Repeat the listing exactly as given, omitting every image.

◆ **THE DATA**:
+ + +
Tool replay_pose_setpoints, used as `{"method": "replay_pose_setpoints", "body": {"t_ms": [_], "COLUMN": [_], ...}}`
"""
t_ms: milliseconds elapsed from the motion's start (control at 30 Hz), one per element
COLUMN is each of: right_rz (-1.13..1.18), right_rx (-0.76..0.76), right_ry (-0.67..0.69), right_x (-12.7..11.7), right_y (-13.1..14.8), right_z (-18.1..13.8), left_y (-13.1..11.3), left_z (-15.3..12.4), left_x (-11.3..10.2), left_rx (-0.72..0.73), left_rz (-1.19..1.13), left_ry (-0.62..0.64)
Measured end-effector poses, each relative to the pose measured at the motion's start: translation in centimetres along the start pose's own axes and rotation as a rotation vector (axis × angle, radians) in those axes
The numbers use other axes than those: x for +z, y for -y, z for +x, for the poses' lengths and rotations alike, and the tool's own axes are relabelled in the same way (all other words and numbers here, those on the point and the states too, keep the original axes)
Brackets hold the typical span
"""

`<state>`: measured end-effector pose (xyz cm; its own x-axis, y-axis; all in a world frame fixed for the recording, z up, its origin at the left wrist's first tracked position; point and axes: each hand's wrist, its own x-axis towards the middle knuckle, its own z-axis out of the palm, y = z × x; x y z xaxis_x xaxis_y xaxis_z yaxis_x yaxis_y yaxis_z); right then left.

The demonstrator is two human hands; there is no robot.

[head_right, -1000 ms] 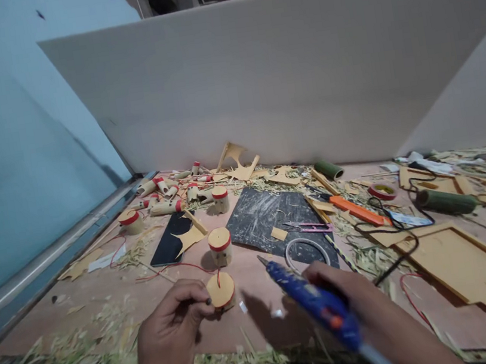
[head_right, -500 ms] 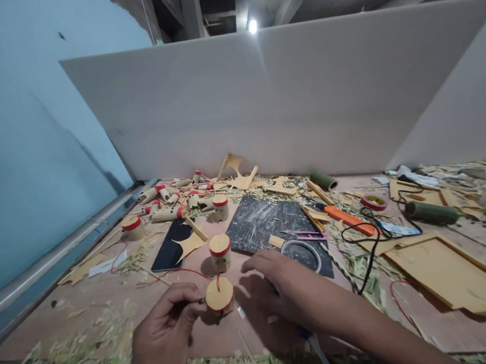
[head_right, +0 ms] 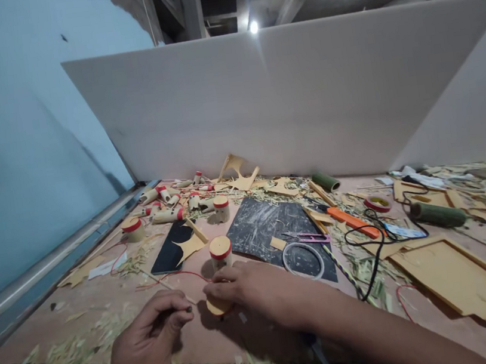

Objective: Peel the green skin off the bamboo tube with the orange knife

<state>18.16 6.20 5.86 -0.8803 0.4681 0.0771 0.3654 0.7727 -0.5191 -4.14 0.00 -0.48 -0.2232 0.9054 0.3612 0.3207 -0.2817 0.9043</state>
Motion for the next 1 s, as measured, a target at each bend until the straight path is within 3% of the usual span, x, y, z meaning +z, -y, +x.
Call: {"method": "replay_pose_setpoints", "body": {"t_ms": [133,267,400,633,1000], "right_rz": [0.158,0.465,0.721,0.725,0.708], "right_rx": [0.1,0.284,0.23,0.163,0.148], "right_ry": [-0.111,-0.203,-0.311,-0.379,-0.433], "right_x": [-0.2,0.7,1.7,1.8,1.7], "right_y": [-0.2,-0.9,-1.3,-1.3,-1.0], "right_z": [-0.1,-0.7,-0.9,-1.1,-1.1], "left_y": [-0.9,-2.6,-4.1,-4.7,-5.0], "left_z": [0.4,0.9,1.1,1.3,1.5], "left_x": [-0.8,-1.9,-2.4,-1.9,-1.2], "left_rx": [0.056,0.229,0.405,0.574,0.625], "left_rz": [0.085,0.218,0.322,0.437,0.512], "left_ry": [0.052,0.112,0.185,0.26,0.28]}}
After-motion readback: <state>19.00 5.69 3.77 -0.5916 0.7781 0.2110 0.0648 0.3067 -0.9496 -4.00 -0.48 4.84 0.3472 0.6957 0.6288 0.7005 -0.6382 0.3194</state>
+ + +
◆ **ANSWER BELOW**:
Tool replay_pose_setpoints, used as `{"method": "replay_pose_setpoints", "body": {"t_ms": [_], "COLUMN": [_], ...}}`
"""
t_ms: milliseconds elapsed from the motion's start (control at 30 Hz), one per element
COLUMN is each of: right_rz (-1.13..1.18), right_rx (-0.76..0.76), right_ry (-0.67..0.69), right_x (-12.7..11.7), right_y (-13.1..14.8), right_z (-18.1..13.8), left_y (-13.1..11.3), left_z (-15.3..12.4), left_x (-11.3..10.2), left_rx (-0.72..0.73), left_rz (-1.19..1.13), left_ry (-0.62..0.64)
Measured end-effector poses, each relative to the pose measured at the motion's start: translation in centimetres along the start pose's own axes and rotation as a rotation vector (axis × angle, radians) in those axes
The numbers use other axes than those: x for +z, y for -y, z for +x, for the poses' lengths and rotations alike, and the tool's own axes are relabelled in the same way (all other words and numbers here, those on the point and the states too, keep the original axes)
Brackets hold the typical span
"""

`<state>`: measured end-effector pose (xyz cm; its own x-axis, y-axis; all in a world frame fixed for the recording, z up, its origin at the left wrist's first tracked position; point and axes: each hand's wrist, its own x-axis towards the middle knuckle, its own z-axis out of the palm, y = z × x; x y z xaxis_x xaxis_y xaxis_z yaxis_x yaxis_y yaxis_z); right then left.

The demonstrator is two human hands; there is no robot.

[head_right, -1000 ms] 
[head_right, -500 ms] 
[head_right, +0 ms] 

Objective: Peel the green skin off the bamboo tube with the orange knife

<state>18.16 6.20 5.86 -0.8803 0.4681 0.0771 0.3654 0.7727 -0.5191 -4.14 0.00 -0.48 -0.2232 0.9054 0.3612 0.3207 -0.2817 0.9043</state>
Motion for the next 1 s, as measured, a target at each bend until the straight path is within 3% of the usual span, x, y, z meaning +z, -y, +x.
Call: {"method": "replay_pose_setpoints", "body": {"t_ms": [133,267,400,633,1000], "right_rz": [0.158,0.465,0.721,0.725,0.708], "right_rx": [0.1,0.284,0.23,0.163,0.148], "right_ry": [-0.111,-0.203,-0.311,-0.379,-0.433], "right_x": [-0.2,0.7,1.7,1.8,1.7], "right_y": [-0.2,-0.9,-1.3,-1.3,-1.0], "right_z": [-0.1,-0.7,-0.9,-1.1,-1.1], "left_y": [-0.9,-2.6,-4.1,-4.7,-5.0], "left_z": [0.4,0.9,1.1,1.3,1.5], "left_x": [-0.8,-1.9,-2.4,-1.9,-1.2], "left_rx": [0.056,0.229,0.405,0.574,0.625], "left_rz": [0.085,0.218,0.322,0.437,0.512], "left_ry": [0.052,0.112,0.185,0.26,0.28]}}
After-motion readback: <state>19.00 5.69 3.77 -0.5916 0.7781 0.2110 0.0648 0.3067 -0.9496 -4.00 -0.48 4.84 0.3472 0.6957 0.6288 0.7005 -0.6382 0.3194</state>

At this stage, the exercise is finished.